CS Industry Awards 2012
High-transparency n-type substrates
Today’s LED industry is at a very important turning point where the market imposes new product segmentation leading to new technological requirements in the production process.
Up till now within the main LED market segment - residential lighting, the challenge was to bring down the cost of a single lumen of light. This cost was the main barrier to entry while competing with other light sources. Today, new market segments related to the ultra- high brightness have LEDs appeared. The first one is street lighting where LEDs have the advantage of a much higher reliability than existing solutions. LEDs for automotive head-lights is another application. The added value is lower power consumption / light output ratio than in the case of standard head lights. Additionally LEDs for the backlight in outdoor infotainment displays where a perfect display readability in daylight conditions are needed. For those applications the cost of a lumen is still important, however much higher light output and good heat dissipation are of ultimate importance. The CS award winning High Transparency n-type gallium nitride substrate introduced by Ammono is the result of a clear market need for high quality GaN substrates aiming at ultra-high brightness LEDs.

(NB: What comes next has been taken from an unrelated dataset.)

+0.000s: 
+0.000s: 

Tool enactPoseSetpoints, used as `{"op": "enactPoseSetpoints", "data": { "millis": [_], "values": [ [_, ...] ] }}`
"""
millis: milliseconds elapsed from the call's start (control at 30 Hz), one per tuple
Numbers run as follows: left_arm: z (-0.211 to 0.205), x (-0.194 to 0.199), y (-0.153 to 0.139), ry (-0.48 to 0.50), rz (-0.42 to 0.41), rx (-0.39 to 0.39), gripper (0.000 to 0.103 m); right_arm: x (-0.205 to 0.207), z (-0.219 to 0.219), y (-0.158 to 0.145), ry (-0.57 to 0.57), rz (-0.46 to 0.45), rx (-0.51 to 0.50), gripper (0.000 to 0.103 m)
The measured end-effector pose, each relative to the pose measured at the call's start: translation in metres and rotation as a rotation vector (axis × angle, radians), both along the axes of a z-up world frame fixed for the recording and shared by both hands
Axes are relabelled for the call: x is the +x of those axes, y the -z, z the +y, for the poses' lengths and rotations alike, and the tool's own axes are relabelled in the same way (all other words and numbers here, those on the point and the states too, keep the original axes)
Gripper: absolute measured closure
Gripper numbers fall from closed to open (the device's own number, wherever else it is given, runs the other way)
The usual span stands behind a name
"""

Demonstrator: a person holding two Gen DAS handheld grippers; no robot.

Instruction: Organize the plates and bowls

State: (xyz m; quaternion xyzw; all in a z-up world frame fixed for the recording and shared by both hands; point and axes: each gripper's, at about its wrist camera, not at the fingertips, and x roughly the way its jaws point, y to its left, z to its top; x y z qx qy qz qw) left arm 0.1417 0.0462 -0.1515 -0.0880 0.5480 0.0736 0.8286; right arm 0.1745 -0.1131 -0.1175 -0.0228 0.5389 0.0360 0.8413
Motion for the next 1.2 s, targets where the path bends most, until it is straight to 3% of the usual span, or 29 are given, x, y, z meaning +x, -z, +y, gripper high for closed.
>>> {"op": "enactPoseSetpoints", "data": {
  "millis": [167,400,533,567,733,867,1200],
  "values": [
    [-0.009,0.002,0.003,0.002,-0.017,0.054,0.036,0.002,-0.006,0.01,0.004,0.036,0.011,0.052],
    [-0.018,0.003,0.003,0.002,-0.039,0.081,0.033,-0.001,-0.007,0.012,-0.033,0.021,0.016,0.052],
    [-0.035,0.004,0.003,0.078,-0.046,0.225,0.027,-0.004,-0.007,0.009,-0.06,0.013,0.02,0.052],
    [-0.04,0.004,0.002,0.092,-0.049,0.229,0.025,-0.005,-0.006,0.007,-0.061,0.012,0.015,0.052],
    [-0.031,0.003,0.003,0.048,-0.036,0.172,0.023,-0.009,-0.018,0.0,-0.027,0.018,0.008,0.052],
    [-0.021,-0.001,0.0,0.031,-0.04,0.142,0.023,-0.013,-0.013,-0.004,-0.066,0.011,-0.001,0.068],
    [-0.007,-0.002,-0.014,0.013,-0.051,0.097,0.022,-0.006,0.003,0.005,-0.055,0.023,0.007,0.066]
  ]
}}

Ammono’s substrate brings together two key features. The most important one is the inherent low dislocation density of the ammonothermal GaN. In AMMONO-GaN this parameter is at the level of 104 cm-2, which is an order of magnitude, or in some cases even two orders of magnitude lower than for other technologies used to manufacture gallium nitride. It provides two direct benefits. The reduction of the droop effect which means better efficiency in the case of high light output and a better heat dissipation which influences the working conditions of the LED and increases its life-time. The second differentiator is the substrate’s high transparency which improves the light output of the LED. For years ammonothermal gallium nitride production method was considered as the one where it was impossible to obtain highly transparent GaN crystals. Breakthroughs by Ammono during the last few years allowed for the engineering of a new class of substrates with high transparency.
As a result the LED industry has a substrate paving the way towards three important breakthroughs. Those are: the decrease of the cost of a single lumen, the increase of the LED life-time and a much higher light output.
“Our product defines a new class of gallium nitride substrates"- explains Piotr Wilinski, the sales and marketing director of Ammono. “Today, we are the only ones to provide gallium nitride mono-crystal substrates with homogeneous parameters over the whole wafer. As the result the crystal lattice in our wafers is much more flat than in the case of wafers obtained by using other manufacturing technologies. It enables a higher manufacturing yield which is very attractive for the mass production. If we add to it the advantages of the High Transparency n-type substrates the customer obtains a perfect solution to address new market segments. We are conscious that this is just a beginning of a road aiming at introducing AMMONO-GaN substrates to new LED market segments. Working closely together with leading LED manufacturers world-wide we are actively improving further the characteristics of our substrates. Our competitor’s HVPE-GaN which was tested by many of our customers have made the LED industry very careful in considering GaN as a substrate. The opinions that we get is that the cost-performance benefit of HVPE-GaN based LEDs is not obvious. The answer to it is the High Transparency AMMONO-GaN which boosts the LED performance and allows new market segments to be addressed."
Richard Stevenson, Editor, comments: “Ammono's growth technique is a wonderfully elegant way to address the challenging problem of how to form GaN substrates. The tremendously flat, ultra-high-quality substrates that result should help to spur further improvements in laser and LED performance."